Question

In the Meselson - Stahl experiment, if after the first round of replication, the DNA had been denatured at high temperature before its centrifugation in a column of cesium chloride, which two models would have shown the same sedimentation pattern?

Group of answer choices

a) semiconservative and dispersive

b) none of the three would have had the same sedimentation pattern

c) all three would have shown the same sedimentation pattern

d) conservative and dispersive

e) semiconservative and conservative

Answer 1

Ans. (e) semiconservative and conservative

Explaination: Denaturation leads to separation of two strands of a DNA molecule into separate single strands by breaking hydrogen bonds between bases on the compementary strands.

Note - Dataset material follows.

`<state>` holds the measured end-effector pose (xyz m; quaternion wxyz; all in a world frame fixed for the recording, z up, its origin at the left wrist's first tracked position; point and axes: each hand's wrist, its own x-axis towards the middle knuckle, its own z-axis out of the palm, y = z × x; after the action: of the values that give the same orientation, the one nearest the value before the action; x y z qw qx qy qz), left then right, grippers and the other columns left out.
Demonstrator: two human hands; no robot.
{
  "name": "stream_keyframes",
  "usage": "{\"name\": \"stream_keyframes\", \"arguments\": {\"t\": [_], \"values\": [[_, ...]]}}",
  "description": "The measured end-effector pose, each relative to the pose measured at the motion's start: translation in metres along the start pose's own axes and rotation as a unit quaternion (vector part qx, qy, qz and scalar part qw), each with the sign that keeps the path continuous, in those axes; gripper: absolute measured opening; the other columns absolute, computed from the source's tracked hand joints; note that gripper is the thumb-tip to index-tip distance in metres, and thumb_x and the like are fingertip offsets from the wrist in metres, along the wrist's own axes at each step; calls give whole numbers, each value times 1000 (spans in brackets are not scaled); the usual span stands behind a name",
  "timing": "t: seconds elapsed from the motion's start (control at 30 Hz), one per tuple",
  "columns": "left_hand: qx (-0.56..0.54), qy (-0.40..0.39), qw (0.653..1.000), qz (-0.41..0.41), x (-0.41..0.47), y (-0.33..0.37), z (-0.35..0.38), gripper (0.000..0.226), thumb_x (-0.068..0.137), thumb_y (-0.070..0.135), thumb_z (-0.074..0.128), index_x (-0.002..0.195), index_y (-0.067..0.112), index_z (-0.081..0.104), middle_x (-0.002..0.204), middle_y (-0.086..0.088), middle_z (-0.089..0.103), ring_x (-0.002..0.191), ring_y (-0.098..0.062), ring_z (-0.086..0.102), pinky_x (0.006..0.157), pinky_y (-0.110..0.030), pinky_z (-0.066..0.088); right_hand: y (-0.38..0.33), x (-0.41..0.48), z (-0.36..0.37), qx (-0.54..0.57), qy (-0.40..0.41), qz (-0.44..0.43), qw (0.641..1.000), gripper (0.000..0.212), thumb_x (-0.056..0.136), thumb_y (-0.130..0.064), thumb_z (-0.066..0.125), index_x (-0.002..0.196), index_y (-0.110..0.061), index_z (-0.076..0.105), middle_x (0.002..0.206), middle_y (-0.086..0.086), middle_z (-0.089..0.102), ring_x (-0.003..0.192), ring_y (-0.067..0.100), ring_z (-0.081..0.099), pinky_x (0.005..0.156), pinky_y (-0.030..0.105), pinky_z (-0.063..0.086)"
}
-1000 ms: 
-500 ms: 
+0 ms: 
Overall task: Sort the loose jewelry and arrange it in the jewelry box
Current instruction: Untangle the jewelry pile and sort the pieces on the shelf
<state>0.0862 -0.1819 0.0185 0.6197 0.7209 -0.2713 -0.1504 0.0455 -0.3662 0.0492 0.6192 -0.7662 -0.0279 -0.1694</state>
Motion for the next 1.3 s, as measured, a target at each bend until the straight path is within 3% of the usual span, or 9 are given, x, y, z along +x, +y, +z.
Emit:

In semiconservative mode of DNA replication, there is synthesis of a new DNA strand and with this newly synthesized strand along with an original strand will form the daughter molecule. Hence, denaturation will produce two types of strand (new strand with N14 and original strand with N15). Conservative mode of DNA replication results in the production of a new DNA molecule (both strands with N14) and the original DNA molecule is conserved ( DNA with N15 on both the strands). Denaturation of original and newly synthesized DNA molecule will result in strands with N14 and strands with N15 just like in case of denaturation of DNA molecules produced in semiconservative mode of DNA replication. Hence, both will show two bands on centrifugation - N14 containing DNA strand band at upper part of the tube and N15 containing DNA strand band at lower part of the tube. But dispersive mode produces DNA with strands which are combination of new and original DNA in a single strand i.e. in a single strand both N14 and N15 are present and hence it will produce single band on centrifugation.